Autocorrelation Detection and Mitigation

A benchmark session needs to be long enough so that we can collect enough samples to calculate the CI at the desired confidence level. The more samples we have, the narrower the CI can be made. However, a crucial issue that is often overlooked in many published benchmark results is the autocorrelation among samples. Autocorrelation is the cross-correlation of a sequence of measurements with itself at different points in time. Conceptually, a high autocorrelation means that previous data points can be used to predict future data points, and that would invalid the calculation of CI no matter how large the sample size is. Most measurements in computer systems are autocorrelated because of the stateful nature of computer systems. For instance, most computer systems have one or more schedulers, which allocate time slice to jobs. The measured performance of such jobs would be highly correlated when they are taken within a single time slice, and would change significantly between time slices if the duration of a measurement unit is not significantly longer than the size of a time slice. The autocorrelation in the samples must be properly handled before we can go on to the next step to calculate the sample’s CI.

Autocorrelation is measured by the autocorrelation coefficient of a sequence, which is calculated as the covariance between measurements from the same sequence as

\[R(\tau) = \frac{\operatorname{E}[(X_t - \mu)(X_{t+\tau} - \mu)]}{\sigma^2},\]

where \(\tau\) is the time-lag.
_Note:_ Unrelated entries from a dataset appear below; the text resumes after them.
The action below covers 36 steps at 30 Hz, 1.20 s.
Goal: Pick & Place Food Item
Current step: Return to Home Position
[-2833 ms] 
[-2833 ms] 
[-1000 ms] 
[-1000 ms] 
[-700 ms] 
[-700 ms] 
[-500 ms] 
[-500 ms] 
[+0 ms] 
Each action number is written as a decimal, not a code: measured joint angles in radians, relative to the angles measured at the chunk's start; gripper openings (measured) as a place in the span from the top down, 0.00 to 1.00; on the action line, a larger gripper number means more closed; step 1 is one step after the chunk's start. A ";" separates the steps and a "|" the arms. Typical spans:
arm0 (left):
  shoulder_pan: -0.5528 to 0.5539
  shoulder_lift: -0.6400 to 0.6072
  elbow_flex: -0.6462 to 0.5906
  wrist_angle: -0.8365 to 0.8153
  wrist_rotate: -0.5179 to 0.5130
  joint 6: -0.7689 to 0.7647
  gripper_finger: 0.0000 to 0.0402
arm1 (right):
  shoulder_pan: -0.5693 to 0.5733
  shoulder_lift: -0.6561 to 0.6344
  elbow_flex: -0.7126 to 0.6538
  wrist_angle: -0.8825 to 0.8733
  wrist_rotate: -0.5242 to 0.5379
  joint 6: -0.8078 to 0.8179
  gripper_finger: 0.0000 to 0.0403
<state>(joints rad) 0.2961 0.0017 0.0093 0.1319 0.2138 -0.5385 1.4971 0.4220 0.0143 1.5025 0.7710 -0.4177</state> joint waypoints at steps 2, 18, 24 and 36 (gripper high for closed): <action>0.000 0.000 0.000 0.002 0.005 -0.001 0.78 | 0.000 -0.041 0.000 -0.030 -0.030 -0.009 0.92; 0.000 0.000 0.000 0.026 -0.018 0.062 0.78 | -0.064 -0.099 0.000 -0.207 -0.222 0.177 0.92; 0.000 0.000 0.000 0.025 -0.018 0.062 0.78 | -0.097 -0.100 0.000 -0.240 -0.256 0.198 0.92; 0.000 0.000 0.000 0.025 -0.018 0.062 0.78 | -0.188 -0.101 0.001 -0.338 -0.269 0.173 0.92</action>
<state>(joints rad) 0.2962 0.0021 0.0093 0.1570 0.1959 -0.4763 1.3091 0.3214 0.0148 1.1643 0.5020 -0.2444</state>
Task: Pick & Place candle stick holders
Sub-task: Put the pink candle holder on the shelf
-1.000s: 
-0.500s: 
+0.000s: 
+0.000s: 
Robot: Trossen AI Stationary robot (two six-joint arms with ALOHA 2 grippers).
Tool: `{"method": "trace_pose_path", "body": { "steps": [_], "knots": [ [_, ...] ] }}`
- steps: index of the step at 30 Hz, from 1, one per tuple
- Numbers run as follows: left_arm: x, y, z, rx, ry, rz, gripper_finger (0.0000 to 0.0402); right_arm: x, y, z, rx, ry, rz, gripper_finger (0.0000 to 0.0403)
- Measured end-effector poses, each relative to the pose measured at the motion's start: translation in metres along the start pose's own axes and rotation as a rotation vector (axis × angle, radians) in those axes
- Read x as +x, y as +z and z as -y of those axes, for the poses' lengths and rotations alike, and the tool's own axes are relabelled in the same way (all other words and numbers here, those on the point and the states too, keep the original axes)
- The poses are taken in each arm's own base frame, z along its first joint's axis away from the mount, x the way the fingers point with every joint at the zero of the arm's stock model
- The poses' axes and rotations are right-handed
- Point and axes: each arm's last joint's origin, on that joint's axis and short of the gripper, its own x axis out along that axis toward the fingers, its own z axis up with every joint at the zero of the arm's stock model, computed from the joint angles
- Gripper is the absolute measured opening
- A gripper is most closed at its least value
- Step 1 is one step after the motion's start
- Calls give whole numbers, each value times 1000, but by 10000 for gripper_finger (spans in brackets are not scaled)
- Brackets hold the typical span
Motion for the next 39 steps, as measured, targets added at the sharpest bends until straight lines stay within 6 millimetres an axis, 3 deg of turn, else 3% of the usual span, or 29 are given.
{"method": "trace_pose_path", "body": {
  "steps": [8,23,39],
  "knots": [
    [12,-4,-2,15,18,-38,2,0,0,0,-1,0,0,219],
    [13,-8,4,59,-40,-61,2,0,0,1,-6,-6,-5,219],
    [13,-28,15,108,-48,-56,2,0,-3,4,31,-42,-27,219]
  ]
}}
The autocorrelation coefficient is a number in range \([-1,1]\), where \(-1\) means the sample data are reversely correlated and \(1\) means the data is autocorrelated. In statistics, \([-0.1, 0.1]\) is deemed to be a valid range for declaring the sample data has negligible autocorrelation [ferrari:78].

Subsession analysis [ferrari:78] is a statistical method for handling autocorrelation in sample data. \(n\)-subsession analysis models the test data and combines every \(n\) samples into a new sample. Pilot calculates the autocorrelation coefficient of measurement data after performing data sanitizing, such as non-stable phases removal, and gradually increases $n$ until the autocorrelation coefficient is reduced to within the desired range.

[ferrari:78](1, 2) Domenic Ferrari. Computer Systems Performance Evaluation. Prentice-Hall, 1978.